Reviewed for H-SHEAR by Paul Gilje, University of Oklahoma

I have waited a long time for this book. When I began studying riots as a graduate student in the 1970s, David Grimsted’s brilliant essay "Rioting in Its Jacksonian Setting," _American Historical Review_ (1972, v. 77, pp. 361-97) stood as a beacon, guiding the novice historian through the treacherous waters of presentism and political correctness. Grimsted unabashedly used the term mob. He placed rioters at the heart of Jacksonian America, viewing them as a window onto a peculiar and democratic national character. It was reassuring to know that while I struggled to find riots in the early republic, Grimsted was working to illuminate the decades that came after. The promise implicit in that essay has been a long time in coming.

American Mobbing, however, only partially fulfills that promise. No one knows more about Jacksonian rioting than David Grimsted. He has scoured the countryside visiting archive after archive, uncovering hundreds of popular disturbances. He has read countless newspapers and books published from the era. And he has put together a file of 1,218 riots (p. viii). (By comparison, my own file contains somewhere between 400 and 500 riots for the same years). The research is prodigious and Grimsted’s command of knowledge is impressive. Yet I was disappointed in this book.

First, after waiting twenty-five years, maybe anything Grimsted wrote would have fallen short of the promise of 1972. But, by his own admission, Grimsted has written only half of his story here. The Introduction asserts that this volume considers only the collective violence somehow associated with the origins of the Civil War and excludes the other half of rioting covering economic, racial, ethnic, religious, and youth tensions. Grimsted, however, promises at least one more book on the subject. The second book will cover the material skipped in this first book. There may even be a third book considering theories of rioting. (I am not sure if he has promised another tome or if he will include the material in the second book.)

Second, and it pains me to highlight this point in a review, I had problems with the writing style in the book. In terms of simple sentence structure, Grimsted has a penchant for adding a clause or two too many. A few examples should be cited: "The sphinx of violence has a human face but an animal’s body, which often distinguishes poorly whether saints or sinners, the oppressing or the oppressed, come within its arena and its maw" (p. viii); "The greatness of the debates between Stephen Douglas and Abraham Lincoln owed most to these candidates’ ability and to the depth of the questions and tensions involved but owed something as well to the fact that women and families listened in numbers sufficient to discourage the abusive sportingness of wholly male rituals" (p. 187); and "As Weld had predicted, and as Stephen Douglas understood so sharply in the debate as throughout his career, the Democracy could no longer soothe every Southern outburst and demand without driving away crucial support in the North, mostly of people who neither much cared nor cared to think about slavery" (p. 269). I found such sentences a mouthful to read and to comprehend.

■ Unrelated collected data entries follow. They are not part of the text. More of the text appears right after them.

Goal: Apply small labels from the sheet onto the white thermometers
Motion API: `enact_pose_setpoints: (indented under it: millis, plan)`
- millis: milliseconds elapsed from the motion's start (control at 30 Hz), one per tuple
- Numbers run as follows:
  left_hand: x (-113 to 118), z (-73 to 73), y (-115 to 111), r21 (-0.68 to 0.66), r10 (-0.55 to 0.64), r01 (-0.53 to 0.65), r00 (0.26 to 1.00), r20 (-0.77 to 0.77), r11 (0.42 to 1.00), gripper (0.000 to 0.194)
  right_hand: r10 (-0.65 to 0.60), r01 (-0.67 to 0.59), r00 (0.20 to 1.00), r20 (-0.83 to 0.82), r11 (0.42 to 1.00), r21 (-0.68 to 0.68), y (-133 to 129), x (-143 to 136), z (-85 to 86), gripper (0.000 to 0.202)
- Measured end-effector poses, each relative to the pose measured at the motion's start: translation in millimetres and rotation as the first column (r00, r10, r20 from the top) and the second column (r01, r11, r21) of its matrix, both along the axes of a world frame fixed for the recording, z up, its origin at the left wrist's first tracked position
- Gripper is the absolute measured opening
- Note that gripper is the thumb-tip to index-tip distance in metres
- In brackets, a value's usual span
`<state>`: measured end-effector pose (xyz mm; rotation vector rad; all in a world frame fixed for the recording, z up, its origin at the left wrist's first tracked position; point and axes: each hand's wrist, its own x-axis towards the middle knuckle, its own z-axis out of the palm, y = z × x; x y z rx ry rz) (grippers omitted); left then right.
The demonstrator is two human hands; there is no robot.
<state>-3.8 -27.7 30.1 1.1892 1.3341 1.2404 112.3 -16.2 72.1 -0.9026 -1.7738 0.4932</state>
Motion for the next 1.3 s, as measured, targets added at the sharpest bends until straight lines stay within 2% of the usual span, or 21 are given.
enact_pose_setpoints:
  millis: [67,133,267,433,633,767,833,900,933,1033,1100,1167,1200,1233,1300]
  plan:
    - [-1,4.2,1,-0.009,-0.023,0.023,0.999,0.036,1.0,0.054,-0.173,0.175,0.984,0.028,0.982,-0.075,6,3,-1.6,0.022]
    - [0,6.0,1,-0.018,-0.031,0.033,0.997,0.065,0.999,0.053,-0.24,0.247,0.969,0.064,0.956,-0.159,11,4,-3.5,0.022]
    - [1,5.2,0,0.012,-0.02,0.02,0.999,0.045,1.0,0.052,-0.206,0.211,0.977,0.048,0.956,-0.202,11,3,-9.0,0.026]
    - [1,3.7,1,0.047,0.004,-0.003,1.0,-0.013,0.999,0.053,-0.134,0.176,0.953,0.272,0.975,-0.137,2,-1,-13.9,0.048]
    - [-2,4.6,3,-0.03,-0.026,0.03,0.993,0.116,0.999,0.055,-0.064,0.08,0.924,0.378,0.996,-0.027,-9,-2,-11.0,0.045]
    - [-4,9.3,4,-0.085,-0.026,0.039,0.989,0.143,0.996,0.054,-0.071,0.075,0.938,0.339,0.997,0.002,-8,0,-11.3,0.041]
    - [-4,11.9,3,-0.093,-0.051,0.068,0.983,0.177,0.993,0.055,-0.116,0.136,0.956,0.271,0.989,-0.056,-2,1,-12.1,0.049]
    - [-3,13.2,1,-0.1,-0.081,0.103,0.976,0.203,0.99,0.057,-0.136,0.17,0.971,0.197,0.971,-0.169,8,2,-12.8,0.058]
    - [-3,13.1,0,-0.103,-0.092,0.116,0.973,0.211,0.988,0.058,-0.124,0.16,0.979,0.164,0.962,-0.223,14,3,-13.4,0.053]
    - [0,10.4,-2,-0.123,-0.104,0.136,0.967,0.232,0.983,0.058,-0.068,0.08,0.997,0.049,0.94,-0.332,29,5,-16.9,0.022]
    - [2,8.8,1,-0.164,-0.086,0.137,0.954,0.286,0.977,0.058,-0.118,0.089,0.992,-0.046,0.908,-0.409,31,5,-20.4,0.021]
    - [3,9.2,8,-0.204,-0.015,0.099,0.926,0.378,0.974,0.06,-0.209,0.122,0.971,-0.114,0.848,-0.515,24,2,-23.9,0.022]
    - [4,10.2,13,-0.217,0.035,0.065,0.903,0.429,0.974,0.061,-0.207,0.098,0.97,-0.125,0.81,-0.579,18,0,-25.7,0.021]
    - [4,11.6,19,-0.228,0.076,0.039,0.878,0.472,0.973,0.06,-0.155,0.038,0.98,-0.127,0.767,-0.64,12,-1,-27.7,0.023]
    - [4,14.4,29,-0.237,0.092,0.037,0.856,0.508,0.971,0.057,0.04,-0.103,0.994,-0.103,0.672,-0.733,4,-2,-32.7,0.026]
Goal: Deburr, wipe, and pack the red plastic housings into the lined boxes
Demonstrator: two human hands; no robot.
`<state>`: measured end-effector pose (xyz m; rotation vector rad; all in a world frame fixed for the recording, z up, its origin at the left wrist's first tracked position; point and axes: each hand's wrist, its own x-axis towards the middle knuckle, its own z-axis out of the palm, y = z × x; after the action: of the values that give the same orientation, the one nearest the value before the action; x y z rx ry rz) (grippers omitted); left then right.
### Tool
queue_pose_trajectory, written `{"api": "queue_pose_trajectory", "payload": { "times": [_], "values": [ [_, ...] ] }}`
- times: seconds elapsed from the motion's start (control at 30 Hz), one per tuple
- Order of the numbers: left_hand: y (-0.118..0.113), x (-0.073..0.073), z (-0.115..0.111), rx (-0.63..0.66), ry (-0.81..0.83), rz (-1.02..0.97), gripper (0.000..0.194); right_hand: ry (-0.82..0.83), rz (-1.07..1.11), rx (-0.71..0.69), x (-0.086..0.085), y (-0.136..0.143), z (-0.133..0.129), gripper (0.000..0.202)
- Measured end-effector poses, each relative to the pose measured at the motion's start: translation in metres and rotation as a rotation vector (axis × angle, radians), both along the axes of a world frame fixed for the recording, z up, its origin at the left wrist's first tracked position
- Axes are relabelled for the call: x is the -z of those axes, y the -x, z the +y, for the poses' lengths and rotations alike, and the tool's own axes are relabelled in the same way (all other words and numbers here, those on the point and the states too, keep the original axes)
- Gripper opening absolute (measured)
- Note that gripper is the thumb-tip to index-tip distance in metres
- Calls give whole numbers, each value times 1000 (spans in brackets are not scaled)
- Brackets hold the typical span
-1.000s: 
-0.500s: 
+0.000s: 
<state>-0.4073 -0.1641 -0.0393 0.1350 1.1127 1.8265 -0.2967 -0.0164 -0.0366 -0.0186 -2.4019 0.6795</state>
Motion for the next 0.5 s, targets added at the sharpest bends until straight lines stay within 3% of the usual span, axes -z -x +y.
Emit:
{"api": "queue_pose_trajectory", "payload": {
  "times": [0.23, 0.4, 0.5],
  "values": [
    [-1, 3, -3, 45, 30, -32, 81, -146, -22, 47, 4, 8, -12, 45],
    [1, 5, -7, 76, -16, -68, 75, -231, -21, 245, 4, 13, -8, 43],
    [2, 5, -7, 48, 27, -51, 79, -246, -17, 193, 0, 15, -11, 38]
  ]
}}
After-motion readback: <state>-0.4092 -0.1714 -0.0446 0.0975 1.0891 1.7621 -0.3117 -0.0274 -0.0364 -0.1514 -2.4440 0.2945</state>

Third, there are other stylistic problems. Grimsted writes a bit too flippantly about serious issues like slavery. It is clear that he has no love for the South or slavery. But it struck me as inappropriate to joke that "one does lose count" while quoting the range of 400 to 1,000 lashes given a thirteen-year-old girl (p. 163). At times, words seem to have been left out: "In this way, the abolitionists less developed than were handed the issues that assured progress for their movement" (p. ix). Grimsted also has a few inside jokes that the average reader will not even begin to fathom. In the Introduction he asserts "My research has proved, as much as anything, that people who love old documents and their fresh use are more dependably good than those who take the easy way out and like dogs and children" (p. xvi). I was equally baffled by the one word paragraph that ended the book: "Useless?" (p. 281).

Finally, this book is not really about rioting. Instead it is about the origins of the Civil War and the differences between Northern and Southern culture concerning popular violence. There is little effort to place the rioting in this period within a context of social change, nor is the focus, as it was in the essay of twenty-five years ago, on what Jacksonian riots mean within the story of American history.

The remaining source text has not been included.